22 Jan - 03 Apr 2016

Bibi au Restaurant d'Eden Roc Cap d'Antibes, 1920 1965 Photographie J. H. Lartigue © Ministère de la Culture - France / AAJHL
Florette. Vence, 1954. Photographie J. H. Lartigue © Ministère de la Culture - France / AAJHL
Bibi à l’île de Saint-Honorat Cannes, 1927 Photographie J. H. Lartigue © Ministère de la Culture - France / AAJHL
Life in Colour
22 January – 3 April 2016

Foam presents the work of famed French photographer Jacques Henri Lartigue (1894 – 1986). Lartigue is above all renowned for his spectacular photos of car races, aeroplanes and people and animals in motion. But his breath-taking colour photography is less well known. Jacques Henri Lartigue - Life in Colour reveals this seldom-seen aspect of his oeuvre.
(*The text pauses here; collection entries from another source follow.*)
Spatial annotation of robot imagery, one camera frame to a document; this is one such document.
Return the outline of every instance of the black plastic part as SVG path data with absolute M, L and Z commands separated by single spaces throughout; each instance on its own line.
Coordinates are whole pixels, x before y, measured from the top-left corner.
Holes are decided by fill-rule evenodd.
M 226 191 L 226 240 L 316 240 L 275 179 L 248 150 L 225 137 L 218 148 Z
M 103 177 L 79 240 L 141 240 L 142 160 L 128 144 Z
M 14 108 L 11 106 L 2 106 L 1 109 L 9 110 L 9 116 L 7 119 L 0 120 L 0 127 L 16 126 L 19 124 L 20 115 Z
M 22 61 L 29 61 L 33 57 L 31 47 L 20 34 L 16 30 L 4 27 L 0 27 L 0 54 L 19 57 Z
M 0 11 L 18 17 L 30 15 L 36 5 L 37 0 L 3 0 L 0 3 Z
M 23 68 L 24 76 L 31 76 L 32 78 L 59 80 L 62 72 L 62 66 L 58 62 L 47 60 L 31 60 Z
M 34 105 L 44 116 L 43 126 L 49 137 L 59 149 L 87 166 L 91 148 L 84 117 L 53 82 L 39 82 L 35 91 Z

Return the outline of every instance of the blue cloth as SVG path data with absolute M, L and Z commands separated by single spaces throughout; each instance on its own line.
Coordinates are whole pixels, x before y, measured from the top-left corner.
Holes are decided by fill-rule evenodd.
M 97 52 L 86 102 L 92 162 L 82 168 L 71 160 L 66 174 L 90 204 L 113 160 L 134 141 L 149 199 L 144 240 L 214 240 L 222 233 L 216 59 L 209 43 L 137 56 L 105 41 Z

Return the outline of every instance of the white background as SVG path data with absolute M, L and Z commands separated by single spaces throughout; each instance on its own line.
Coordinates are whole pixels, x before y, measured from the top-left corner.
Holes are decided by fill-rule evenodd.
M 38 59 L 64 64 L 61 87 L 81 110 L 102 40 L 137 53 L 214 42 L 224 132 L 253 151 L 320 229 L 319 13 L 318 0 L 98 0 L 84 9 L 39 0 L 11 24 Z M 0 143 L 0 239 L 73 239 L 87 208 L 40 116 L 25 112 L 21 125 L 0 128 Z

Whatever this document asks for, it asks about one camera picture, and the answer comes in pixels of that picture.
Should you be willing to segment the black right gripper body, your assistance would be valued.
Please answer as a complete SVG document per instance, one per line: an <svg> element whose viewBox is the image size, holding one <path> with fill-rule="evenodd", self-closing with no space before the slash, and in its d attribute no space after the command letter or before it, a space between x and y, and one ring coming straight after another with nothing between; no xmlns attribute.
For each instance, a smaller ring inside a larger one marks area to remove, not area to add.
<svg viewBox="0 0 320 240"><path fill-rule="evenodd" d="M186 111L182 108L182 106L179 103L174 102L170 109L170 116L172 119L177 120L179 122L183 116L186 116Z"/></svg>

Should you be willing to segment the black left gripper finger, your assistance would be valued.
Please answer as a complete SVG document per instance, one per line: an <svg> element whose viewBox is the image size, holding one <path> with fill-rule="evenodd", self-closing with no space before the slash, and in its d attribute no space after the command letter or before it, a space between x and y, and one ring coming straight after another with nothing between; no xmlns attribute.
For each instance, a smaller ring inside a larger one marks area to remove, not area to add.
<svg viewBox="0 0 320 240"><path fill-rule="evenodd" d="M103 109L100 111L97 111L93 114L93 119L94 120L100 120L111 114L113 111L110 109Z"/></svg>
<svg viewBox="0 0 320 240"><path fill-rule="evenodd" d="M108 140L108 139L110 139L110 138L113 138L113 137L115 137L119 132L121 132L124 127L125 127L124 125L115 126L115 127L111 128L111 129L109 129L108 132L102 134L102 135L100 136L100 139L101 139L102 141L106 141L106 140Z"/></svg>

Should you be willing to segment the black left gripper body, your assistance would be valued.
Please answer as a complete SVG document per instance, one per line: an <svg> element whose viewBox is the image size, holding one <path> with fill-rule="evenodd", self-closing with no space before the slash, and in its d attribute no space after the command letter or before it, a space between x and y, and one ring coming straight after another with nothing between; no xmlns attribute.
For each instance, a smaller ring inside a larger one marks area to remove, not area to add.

Lartigue’s legacy encompasses a total of 117,577 black-and-white negatives and colour transparencies, and nearly 40 per cent of his work is in colour. His colour photography began with autochrome images in his youth, and in the 1950s he started using Ektachrome film. The impressive collection spans nearly the entire 20th century, from the first photo he took in 1902 as an eight-year-old boy, to the final image taken in 1986 at the age of 92. He could capture fleeting moments of happiness like no other. Lartigue’s oeuvre offers a light and cheerful perspective on life in France in the early 20th century.

Lartigue was one of those unique people who was able to hold on to his childlike freshness, curiosity and wonder throughout his entire life. Colour and innocence went hand-in-hand for him. Photography was a way to escape his own contemporary time, so that his images have a limitlessly modern character. Lartigue unintentionally created an oeuvre in both colour and black-and-white. Most of the photos on show at Foam come from his albums, where he collected photos telling the story of his life, like an encyclopaedia. For Lartigue, who viewed himself more as a painter than a photographer, colour was mainly a way to unite the two art forms. He was regularly heard to loudly proclaim, ‘I view everything through the eyes of an artist.’
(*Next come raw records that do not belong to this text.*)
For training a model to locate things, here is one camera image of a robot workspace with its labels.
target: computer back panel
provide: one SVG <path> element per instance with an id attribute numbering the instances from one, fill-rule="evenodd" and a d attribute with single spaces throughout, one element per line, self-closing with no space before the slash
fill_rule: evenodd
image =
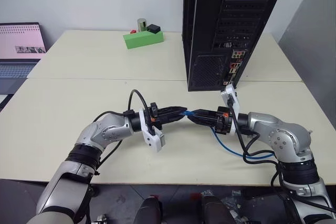
<path id="1" fill-rule="evenodd" d="M 184 0 L 188 90 L 236 84 L 276 0 Z"/>

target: black connector
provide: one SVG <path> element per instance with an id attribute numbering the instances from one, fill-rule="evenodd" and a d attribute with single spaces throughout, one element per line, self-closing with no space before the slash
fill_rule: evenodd
<path id="1" fill-rule="evenodd" d="M 147 31 L 150 31 L 151 33 L 157 34 L 159 31 L 161 31 L 160 26 L 151 24 L 147 27 Z"/>

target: black computer case
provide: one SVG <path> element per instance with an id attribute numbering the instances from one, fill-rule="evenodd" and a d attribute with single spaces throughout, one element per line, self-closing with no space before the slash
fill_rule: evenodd
<path id="1" fill-rule="evenodd" d="M 276 1 L 184 0 L 182 37 L 189 91 L 237 84 Z"/>

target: white wall
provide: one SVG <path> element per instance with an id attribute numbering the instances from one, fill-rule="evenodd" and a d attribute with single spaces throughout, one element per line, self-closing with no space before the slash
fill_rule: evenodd
<path id="1" fill-rule="evenodd" d="M 302 0 L 279 0 L 266 31 L 277 40 Z M 38 21 L 47 45 L 65 29 L 130 30 L 144 17 L 164 31 L 182 30 L 183 0 L 0 0 L 0 23 Z"/>

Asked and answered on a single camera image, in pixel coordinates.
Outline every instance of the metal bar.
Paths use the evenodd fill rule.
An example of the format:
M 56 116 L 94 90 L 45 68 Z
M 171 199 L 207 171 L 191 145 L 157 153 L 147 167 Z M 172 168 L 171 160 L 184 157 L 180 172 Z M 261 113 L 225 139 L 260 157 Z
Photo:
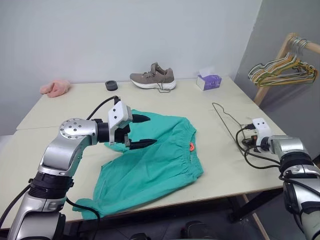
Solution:
M 247 204 L 247 203 L 249 202 L 247 195 L 243 194 L 242 197 L 243 197 L 245 203 Z M 267 233 L 267 231 L 265 230 L 264 226 L 262 225 L 262 223 L 261 223 L 258 215 L 254 212 L 254 213 L 252 214 L 252 217 L 253 217 L 253 219 L 254 219 L 254 221 L 255 221 L 255 224 L 258 226 L 258 228 L 259 228 L 259 230 L 260 230 L 263 238 L 264 238 L 265 240 L 270 240 L 270 238 L 269 238 L 269 236 L 268 236 L 268 233 Z
M 263 191 L 251 201 L 240 207 L 239 209 L 234 210 L 229 215 L 229 219 L 232 223 L 239 222 L 247 216 L 254 213 L 262 205 L 266 204 L 276 196 L 280 195 L 283 192 L 283 188 L 277 188 L 273 190 Z

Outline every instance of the sneaker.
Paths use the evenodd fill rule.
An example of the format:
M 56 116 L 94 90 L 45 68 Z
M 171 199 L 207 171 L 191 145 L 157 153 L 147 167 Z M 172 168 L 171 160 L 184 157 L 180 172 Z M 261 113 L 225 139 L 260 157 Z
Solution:
M 212 229 L 201 221 L 187 222 L 185 227 L 181 229 L 181 238 L 217 240 L 217 236 Z
M 171 68 L 162 69 L 157 62 L 151 65 L 149 72 L 131 73 L 131 81 L 142 89 L 172 90 L 176 87 L 174 72 Z

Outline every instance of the black cable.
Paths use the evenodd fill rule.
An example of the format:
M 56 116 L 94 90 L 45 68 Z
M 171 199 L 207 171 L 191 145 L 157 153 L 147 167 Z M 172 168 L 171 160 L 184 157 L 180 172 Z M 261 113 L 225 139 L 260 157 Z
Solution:
M 271 162 L 273 162 L 273 163 L 276 163 L 276 164 L 279 164 L 279 165 L 280 165 L 280 162 L 277 161 L 277 160 L 274 160 L 274 159 L 269 158 L 269 157 L 265 157 L 265 156 L 260 156 L 260 155 L 253 154 L 253 153 L 248 152 L 247 150 L 245 150 L 245 149 L 243 149 L 243 148 L 241 147 L 241 145 L 239 144 L 238 135 L 239 135 L 240 132 L 242 132 L 243 130 L 246 130 L 246 129 L 247 129 L 246 127 L 241 128 L 241 129 L 240 129 L 239 131 L 237 131 L 236 134 L 235 134 L 235 142 L 236 142 L 238 148 L 241 149 L 241 150 L 244 151 L 244 152 L 247 152 L 248 155 L 251 155 L 251 156 L 254 156 L 254 157 L 260 158 L 260 159 L 265 159 L 265 160 L 268 160 L 268 161 L 271 161 Z
M 101 108 L 102 105 L 104 105 L 105 103 L 109 102 L 112 99 L 115 99 L 117 96 L 112 96 L 109 97 L 108 99 L 104 100 L 102 103 L 100 103 L 94 110 L 93 112 L 86 118 L 86 120 L 90 120 L 92 118 L 92 116 L 96 113 L 96 111 L 98 111 L 99 108 Z
M 320 197 L 320 192 L 318 192 L 317 190 L 314 190 L 312 187 L 309 187 L 308 185 L 305 185 L 299 181 L 296 181 L 296 180 L 293 180 L 290 178 L 286 178 L 286 177 L 282 177 L 282 176 L 279 176 L 279 179 L 286 182 L 286 183 L 289 183 L 289 184 L 297 184 L 300 187 L 303 187 L 303 188 L 309 190 L 310 192 L 312 192 L 313 194 L 317 195 L 318 197 Z
M 249 150 L 256 148 L 256 147 L 260 147 L 260 146 L 251 146 L 249 147 L 245 152 L 244 152 L 244 159 L 246 161 L 247 164 L 249 164 L 251 167 L 255 168 L 255 169 L 270 169 L 270 168 L 279 168 L 279 165 L 268 165 L 268 166 L 255 166 L 252 163 L 250 163 L 247 159 L 247 155 L 250 153 Z
M 298 225 L 299 229 L 301 230 L 301 232 L 304 234 L 304 230 L 302 229 L 302 224 L 301 222 L 298 220 L 298 215 L 297 214 L 293 214 L 293 218 L 295 220 L 295 223 Z
M 9 204 L 9 206 L 5 209 L 4 213 L 2 214 L 1 218 L 0 218 L 0 229 L 2 224 L 4 223 L 8 213 L 10 212 L 10 210 L 12 209 L 12 207 L 16 204 L 16 202 L 22 197 L 23 194 L 26 193 L 26 191 L 28 191 L 28 189 L 30 188 L 30 184 L 28 186 L 26 186 L 13 200 L 12 202 Z
M 70 201 L 70 199 L 68 197 L 66 198 L 66 202 L 73 207 L 91 211 L 96 215 L 96 229 L 95 229 L 94 234 L 92 236 L 92 240 L 95 240 L 96 235 L 97 235 L 97 231 L 99 230 L 99 225 L 100 225 L 100 215 L 99 215 L 98 211 L 96 211 L 95 209 L 88 207 L 88 206 L 82 206 L 82 205 L 76 204 L 76 203 Z

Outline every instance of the gray wall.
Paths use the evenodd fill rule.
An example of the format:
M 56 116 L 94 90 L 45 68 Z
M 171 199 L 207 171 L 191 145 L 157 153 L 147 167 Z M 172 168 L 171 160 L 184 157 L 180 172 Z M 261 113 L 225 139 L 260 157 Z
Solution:
M 263 0 L 235 83 L 252 99 L 257 88 L 248 80 L 256 64 L 275 59 L 288 33 L 320 44 L 319 0 Z M 303 61 L 320 70 L 320 56 L 303 51 Z M 272 87 L 260 105 L 288 135 L 300 137 L 314 158 L 320 153 L 320 79 L 312 85 Z
M 0 0 L 0 136 L 54 78 L 128 81 L 159 62 L 176 78 L 215 65 L 234 79 L 261 1 Z

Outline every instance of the green fabric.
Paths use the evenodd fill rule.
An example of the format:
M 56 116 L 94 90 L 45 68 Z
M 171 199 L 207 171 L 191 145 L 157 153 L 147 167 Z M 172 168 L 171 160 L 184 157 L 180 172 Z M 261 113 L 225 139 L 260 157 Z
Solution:
M 123 155 L 102 166 L 93 200 L 84 198 L 76 202 L 94 208 L 101 216 L 160 198 L 193 183 L 203 173 L 196 152 L 196 129 L 188 119 L 137 110 L 132 113 L 151 120 L 130 123 L 129 138 L 133 142 L 140 139 L 157 142 L 135 150 L 119 143 L 105 144 Z M 190 142 L 195 147 L 191 152 Z M 76 207 L 73 210 L 82 212 L 86 220 L 96 218 L 91 211 Z
Lartigue occasionally sold photos to the press and exhibited work at a presentation in Paris alongside photos by major figures such as Man Ray and Brassaï (1955). Yet his reputation as photographer was not established until at the age of 69 his work appeared in a retrospective at MoMA, in New York. Worldwide fame followed three years later with the publication of his books The Family Album (1966) and Diary of a Century (1970), the last one compiled by Richard Avedon. In his final years Lartigue was much in demand as a photographer for fashion magazines.

On Saturday, March 19th Foam organizes a special afternoon in collaboration with Kriterion on how Lartigue's colour photography inspired the work of director Wes Anderson. With film screenings, high tea and lecture by curator Zippora Elders.

The exhibition has been conceived and produced by the Association des Amis de Jacques Henri Lartigue, Ministère de la Culture, France, known as the Donation Jacques Henri Lartigue, in collaboration with diChroma photography, Madrid.